== GIVEN RECORDS ==

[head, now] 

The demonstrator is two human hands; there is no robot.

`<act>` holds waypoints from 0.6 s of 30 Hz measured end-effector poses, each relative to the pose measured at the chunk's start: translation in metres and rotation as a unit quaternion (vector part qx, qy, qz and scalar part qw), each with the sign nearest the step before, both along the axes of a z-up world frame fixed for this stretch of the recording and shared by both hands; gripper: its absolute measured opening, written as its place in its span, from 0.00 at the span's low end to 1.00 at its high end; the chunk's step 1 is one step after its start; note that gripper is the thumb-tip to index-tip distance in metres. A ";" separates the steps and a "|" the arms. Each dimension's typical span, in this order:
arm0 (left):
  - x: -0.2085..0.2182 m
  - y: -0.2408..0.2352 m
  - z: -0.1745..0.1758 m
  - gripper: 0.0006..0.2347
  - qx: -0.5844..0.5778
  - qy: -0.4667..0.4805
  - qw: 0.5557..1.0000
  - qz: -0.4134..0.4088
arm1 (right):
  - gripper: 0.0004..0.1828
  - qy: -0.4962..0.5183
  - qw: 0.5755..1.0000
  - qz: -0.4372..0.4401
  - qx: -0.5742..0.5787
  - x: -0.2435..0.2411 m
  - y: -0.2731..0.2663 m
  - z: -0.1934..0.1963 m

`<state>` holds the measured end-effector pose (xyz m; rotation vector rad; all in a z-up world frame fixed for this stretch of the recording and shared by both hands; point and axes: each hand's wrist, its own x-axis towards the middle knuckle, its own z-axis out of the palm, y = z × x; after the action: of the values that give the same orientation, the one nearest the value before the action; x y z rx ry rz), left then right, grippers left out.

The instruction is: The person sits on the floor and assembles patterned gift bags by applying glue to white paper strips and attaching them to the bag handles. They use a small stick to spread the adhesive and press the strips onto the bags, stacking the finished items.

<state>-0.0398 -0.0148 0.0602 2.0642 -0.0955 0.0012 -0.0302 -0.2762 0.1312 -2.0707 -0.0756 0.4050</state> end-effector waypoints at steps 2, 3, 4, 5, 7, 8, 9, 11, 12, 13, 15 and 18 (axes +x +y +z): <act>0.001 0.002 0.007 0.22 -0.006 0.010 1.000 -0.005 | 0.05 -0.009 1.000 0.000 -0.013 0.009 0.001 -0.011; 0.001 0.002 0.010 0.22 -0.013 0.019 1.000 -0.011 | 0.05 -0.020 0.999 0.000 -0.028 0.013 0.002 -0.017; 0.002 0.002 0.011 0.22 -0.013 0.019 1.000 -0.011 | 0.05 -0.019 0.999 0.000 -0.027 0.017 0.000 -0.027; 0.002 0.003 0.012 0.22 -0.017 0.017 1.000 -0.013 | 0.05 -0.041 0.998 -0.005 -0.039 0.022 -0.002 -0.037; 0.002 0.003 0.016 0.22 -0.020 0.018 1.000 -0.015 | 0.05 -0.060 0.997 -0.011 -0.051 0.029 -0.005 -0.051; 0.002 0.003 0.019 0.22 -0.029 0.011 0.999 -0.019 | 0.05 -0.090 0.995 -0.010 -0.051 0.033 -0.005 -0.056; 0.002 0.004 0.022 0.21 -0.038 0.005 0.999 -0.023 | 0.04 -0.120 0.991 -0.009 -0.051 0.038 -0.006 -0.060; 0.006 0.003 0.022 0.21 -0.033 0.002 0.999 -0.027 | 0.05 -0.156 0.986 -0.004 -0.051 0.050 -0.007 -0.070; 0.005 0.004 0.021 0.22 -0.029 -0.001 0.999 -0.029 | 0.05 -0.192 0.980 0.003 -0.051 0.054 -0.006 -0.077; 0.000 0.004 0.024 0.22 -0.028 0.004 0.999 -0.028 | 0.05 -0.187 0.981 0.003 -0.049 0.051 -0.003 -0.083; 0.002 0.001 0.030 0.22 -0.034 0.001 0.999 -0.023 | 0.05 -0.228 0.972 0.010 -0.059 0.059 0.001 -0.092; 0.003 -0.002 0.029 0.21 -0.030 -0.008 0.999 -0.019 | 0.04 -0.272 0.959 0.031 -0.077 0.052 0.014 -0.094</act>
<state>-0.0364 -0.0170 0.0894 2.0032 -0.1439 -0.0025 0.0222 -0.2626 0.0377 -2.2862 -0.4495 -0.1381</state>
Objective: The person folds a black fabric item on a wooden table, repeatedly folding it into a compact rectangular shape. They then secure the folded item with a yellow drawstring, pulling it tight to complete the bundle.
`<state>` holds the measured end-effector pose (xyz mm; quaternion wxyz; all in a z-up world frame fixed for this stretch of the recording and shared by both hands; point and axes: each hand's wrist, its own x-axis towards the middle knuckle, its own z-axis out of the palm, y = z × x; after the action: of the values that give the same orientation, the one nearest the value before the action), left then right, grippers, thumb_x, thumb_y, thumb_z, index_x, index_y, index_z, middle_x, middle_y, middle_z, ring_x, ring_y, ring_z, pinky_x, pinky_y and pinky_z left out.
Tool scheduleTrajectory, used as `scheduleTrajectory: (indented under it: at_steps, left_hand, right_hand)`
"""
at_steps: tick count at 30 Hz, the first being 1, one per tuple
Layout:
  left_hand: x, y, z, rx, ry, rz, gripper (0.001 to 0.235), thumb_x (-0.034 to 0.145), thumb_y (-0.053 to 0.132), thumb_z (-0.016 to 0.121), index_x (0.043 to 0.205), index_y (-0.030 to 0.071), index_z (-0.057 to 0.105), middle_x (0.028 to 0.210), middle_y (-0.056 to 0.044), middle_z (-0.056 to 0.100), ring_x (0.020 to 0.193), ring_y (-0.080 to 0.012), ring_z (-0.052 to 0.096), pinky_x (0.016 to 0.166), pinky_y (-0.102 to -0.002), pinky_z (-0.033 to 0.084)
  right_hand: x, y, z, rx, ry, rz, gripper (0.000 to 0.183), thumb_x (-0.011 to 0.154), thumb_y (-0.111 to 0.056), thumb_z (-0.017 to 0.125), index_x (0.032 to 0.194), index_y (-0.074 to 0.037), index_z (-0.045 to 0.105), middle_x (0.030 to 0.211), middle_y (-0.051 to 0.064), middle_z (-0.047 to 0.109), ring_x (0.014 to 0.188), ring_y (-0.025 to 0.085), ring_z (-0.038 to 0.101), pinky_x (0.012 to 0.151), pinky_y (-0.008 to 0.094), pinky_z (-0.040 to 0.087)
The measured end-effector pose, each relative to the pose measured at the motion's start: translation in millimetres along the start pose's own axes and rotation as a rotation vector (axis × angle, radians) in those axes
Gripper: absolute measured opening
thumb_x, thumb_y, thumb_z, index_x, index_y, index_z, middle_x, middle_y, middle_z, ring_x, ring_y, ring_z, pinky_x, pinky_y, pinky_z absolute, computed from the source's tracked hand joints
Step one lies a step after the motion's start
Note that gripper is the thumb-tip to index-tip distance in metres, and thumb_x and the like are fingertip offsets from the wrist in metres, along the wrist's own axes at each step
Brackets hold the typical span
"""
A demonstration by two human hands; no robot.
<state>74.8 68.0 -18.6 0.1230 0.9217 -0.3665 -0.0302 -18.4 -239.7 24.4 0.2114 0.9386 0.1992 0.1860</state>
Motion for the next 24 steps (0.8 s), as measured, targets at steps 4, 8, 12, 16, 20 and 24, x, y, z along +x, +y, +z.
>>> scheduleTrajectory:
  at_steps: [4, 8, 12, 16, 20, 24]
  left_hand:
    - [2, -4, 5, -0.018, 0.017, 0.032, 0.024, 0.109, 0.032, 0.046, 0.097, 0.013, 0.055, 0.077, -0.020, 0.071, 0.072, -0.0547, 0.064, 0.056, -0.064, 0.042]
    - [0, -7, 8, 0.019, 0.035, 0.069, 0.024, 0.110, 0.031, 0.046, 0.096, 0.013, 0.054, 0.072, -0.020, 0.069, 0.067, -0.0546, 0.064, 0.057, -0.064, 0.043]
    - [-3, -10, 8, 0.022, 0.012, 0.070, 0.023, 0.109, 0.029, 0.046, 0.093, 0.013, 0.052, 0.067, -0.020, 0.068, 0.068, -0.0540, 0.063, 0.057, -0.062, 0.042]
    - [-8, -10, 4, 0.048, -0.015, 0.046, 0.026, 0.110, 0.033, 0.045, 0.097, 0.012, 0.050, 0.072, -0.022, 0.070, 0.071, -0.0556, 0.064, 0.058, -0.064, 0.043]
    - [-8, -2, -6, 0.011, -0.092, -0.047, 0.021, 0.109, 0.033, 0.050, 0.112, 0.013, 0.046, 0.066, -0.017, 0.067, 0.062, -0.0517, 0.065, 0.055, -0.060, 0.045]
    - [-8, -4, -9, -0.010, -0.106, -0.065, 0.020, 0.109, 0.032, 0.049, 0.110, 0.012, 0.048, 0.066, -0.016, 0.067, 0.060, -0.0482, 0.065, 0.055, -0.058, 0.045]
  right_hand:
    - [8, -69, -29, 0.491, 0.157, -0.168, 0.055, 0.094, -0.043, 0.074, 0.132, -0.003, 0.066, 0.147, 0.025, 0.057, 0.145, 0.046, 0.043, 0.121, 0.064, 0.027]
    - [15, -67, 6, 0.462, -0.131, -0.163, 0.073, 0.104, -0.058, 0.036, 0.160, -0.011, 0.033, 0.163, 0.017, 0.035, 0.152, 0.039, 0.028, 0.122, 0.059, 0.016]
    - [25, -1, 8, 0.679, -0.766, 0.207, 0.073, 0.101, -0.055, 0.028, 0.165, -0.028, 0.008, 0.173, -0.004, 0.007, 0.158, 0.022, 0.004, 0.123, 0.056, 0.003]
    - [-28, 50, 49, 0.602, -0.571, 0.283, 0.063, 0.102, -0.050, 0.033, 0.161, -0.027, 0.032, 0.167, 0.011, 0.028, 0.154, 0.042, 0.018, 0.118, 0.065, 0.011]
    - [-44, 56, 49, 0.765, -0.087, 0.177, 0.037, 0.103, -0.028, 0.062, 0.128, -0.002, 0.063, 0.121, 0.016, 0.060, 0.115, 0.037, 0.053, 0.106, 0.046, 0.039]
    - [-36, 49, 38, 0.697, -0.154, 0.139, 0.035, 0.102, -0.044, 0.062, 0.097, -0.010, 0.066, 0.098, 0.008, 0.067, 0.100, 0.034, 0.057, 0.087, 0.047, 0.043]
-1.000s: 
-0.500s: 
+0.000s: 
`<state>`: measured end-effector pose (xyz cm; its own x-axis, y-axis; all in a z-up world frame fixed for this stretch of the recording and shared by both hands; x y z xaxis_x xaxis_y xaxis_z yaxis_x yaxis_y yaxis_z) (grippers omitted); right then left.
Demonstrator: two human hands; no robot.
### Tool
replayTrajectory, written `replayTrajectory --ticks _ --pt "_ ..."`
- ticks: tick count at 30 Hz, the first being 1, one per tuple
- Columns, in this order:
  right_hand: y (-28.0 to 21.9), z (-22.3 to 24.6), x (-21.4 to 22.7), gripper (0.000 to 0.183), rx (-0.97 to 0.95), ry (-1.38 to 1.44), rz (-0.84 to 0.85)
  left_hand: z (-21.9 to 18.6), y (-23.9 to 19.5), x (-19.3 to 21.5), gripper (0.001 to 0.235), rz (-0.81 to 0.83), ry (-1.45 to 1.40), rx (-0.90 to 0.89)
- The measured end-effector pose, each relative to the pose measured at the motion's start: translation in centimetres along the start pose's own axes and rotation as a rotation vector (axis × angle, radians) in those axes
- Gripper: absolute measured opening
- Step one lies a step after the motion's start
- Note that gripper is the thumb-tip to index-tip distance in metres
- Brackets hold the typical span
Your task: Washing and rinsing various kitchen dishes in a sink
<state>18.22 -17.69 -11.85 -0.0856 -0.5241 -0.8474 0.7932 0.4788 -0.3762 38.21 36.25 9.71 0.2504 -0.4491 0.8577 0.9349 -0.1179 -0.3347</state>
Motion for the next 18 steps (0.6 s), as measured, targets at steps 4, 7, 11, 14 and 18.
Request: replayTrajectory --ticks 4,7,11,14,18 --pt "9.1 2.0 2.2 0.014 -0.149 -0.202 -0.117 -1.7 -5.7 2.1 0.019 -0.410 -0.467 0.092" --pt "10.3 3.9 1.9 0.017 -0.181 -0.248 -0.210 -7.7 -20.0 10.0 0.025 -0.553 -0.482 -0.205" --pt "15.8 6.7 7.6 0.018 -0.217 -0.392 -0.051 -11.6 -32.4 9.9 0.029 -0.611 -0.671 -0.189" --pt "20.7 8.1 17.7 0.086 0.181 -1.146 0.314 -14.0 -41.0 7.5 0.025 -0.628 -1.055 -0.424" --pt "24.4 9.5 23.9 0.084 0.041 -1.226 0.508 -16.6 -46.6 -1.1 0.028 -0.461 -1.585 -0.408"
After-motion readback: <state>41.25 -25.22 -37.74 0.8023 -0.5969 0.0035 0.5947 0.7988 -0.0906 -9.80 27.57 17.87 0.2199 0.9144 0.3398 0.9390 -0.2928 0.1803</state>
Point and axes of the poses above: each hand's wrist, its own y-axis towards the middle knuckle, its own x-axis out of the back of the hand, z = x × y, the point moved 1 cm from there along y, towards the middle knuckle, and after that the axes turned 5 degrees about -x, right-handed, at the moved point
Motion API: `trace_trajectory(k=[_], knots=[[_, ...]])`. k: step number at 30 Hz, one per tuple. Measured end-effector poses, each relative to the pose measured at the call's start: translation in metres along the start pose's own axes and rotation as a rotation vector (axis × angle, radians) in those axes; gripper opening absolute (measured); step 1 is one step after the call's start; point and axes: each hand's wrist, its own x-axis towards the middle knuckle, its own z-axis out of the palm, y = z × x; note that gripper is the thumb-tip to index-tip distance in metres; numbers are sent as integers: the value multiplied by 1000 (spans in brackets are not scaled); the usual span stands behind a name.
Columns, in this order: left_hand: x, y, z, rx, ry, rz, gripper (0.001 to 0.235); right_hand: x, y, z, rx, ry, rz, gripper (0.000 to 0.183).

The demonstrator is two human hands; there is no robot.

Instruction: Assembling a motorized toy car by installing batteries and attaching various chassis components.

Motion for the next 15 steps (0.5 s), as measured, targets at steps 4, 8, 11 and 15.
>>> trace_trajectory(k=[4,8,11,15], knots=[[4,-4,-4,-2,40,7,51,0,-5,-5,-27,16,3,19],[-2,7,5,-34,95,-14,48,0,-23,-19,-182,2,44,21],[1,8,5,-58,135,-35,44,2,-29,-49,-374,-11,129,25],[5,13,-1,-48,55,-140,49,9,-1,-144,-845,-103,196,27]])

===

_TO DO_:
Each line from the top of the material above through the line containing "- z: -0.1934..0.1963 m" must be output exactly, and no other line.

_ANSWER SPACE_:
[head, now] 

The demonstrator is two human hands; there is no robot.

`<act>` holds waypoints from 0.6 s of 30 Hz measured end-effector poses, each relative to the pose measured at the chunk's start: translation in metres and rotation as a unit quaternion (vector part qx, qy, qz and scalar part qw), each with the sign nearest the step before, both along the axes of a z-up world frame fixed for this stretch of the recording and shared by both hands; gripper: its absolute measured opening, written as its place in its span, from 0.00 at the span's low end to 1.00 at its high end; the chunk's step 1 is one step after its start; note that gripper is the thumb-tip to index-tip distance in metres. A ";" separates the steps and a "|" the arms. Each dimension's typical span, in this order:
arm0 (left):
  - x: -0.2085..0.2182 m
  - y: -0.2408..0.2352 m
  - z: -0.1745..0.1758 m
  - gripper: 0.0006..0.2347
  - qx: -0.5844..0.5778
  - qy: -0.4667..0.4805
  - qw: 0.5557..1.0000
  - qz: -0.4134..0.4088
arm1 (right):
  - gripper: 0.0004..0.1828
  - qy: -0.4962..0.5183
  - qw: 0.5755..1.0000
  - qz: -0.4372..0.4401
  - qx: -0.5742..0.5787
  - x: -0.2435..0.2411 m
  - y: -0.2731..0.2663 m
  - z: -0.1934..0.1963 m

Nothing further remains in this exercise.